A single number is required: how many lines below include the string "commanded".
◆ ◆ ◆ ◆ ◆
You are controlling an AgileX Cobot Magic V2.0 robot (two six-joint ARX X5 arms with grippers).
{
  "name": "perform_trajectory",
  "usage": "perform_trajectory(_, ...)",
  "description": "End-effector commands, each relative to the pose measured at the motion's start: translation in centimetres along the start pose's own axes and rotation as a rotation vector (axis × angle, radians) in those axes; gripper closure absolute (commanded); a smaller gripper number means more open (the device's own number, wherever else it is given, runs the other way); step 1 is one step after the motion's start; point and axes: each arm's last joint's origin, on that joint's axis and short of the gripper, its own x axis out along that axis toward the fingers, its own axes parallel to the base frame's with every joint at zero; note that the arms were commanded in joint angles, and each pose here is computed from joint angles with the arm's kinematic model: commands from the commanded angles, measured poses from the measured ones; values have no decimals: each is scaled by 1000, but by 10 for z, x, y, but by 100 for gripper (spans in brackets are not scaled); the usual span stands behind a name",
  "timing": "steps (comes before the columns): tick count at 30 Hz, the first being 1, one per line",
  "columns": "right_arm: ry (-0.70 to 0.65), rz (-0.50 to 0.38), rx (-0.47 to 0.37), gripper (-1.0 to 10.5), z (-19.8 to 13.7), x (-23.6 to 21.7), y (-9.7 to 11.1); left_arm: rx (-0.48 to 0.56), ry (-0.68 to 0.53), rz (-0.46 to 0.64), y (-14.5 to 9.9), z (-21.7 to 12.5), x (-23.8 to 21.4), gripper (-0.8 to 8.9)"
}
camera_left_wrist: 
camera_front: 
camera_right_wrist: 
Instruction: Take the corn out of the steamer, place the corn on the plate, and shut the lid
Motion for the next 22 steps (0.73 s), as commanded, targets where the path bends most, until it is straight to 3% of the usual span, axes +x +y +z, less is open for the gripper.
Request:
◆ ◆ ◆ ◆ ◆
▶ [Solution to the exercise] 2